▶ PROMPT:
Print the listing in its entirety and exactly, leaving out images.

▶ GIVEN INFORMATION:
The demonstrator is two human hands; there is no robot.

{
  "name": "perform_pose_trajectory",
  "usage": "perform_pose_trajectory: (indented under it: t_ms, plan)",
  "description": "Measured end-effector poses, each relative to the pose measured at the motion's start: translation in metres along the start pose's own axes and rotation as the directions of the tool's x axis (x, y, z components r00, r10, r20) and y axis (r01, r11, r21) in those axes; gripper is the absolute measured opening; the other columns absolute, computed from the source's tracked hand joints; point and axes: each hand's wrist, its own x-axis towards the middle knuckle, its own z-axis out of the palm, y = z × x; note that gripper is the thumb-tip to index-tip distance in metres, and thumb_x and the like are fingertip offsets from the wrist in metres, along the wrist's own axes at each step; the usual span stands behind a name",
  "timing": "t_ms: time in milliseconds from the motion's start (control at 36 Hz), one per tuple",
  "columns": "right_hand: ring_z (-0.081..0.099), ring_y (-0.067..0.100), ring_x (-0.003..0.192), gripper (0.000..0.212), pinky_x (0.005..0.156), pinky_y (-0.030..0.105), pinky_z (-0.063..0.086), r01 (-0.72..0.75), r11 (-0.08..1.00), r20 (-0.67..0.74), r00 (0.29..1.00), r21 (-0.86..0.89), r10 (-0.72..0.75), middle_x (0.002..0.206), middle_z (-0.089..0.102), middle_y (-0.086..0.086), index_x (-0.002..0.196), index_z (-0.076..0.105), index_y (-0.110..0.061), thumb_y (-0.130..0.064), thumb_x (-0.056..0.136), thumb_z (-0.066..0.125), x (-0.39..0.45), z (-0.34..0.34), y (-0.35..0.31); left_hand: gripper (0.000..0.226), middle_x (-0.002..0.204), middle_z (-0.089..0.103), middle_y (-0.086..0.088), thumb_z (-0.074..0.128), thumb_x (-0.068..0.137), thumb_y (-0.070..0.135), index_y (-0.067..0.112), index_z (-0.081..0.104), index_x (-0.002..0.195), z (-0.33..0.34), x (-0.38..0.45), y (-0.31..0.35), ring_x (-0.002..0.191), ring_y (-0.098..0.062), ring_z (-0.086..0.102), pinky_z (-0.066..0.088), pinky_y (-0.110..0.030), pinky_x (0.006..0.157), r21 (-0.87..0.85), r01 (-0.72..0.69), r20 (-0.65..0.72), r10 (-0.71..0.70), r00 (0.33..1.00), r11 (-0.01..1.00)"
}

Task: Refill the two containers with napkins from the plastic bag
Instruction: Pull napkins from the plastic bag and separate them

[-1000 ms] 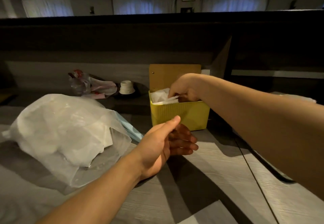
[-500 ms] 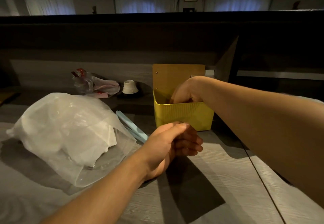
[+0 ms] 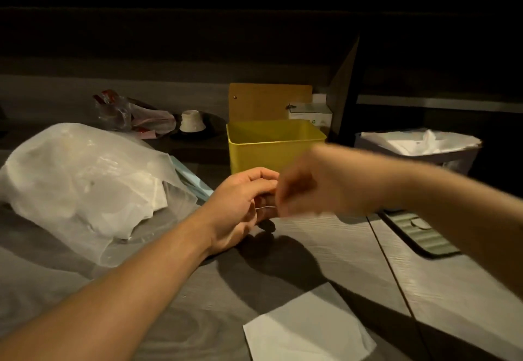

▶ YOUR SOLUTION:
The demonstrator is two human hands; there is no robot.

{
  "name": "perform_pose_trajectory",
  "usage": "perform_pose_trajectory: (indented under it: t_ms, plan)",
  "description": "Measured end-effector poses, each relative to the pose measured at the motion's start: translation in metres along the start pose's own axes and rotation as the directions of the tool's x axis (x, y, z components r00, r10, r20) and y axis (r01, r11, r21) in those axes; gripper is the absolute measured opening; the other columns absolute, computed from the source's tracked hand joints; point and axes: each hand's wrist, its own x-axis towards the middle knuckle, its own z-axis out of the palm, y = z × x; note that gripper is the thumb-tip to index-tip distance in metres, and thumb_x and the like are fingertip offsets from the wrist in metres, along the wrist's own axes at each step; the usual span stands behind a name",
  "timing": "t_ms: time in milliseconds from the motion's start (control at 36 Hz), one per tuple",
  "columns": "right_hand: ring_z (-0.081..0.099), ring_y (-0.067..0.100), ring_x (-0.003..0.192), gripper (0.000..0.212), pinky_x (0.005..0.156), pinky_y (-0.030..0.105), pinky_z (-0.063..0.086), r01 (-0.72..0.75), r11 (-0.08..1.00), r20 (-0.67..0.74), r00 (0.29..1.00), r21 (-0.86..0.89), r10 (-0.72..0.75), middle_x (0.002..0.206), middle_z (-0.089..0.102), middle_y (-0.086..0.086), index_x (-0.002..0.196), index_z (-0.076..0.105), index_y (-0.110..0.061), thumb_y (-0.130..0.064), thumb_x (-0.056..0.136), thumb_z (-0.066..0.125), x (-0.39..0.45), z (-0.34..0.34), y (-0.35..0.31); left_hand: gripper (0.000..0.226), middle_x (-0.002..0.204), middle_z (-0.089..0.103), middle_y (-0.086..0.088), thumb_z (-0.074..0.128), thumb_x (-0.068..0.137), thumb_y (-0.070..0.135), index_y (-0.067..0.112), index_z (-0.081..0.104), index_x (-0.002..0.195), z (-0.33..0.34), x (-0.38..0.45), y (-0.31..0.35), ring_x (-0.002..0.191), ring_y (-0.098..0.062), ring_z (-0.086..0.102), pinky_z (-0.066..0.088), pinky_y (-0.110..0.030), pinky_x (0.006..0.157), r21 (-0.87..0.85), r01 (-0.72..0.69), r20 (-0.65..0.72), r10 (-0.71..0.70), r00 (0.33..1.00), r11 (-0.01..1.00)"
}

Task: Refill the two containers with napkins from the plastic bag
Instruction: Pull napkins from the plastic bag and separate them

[-1000 ms] 
[-500 ms] 
[+0 ms] 

Nothing further is needed to complete this exercise.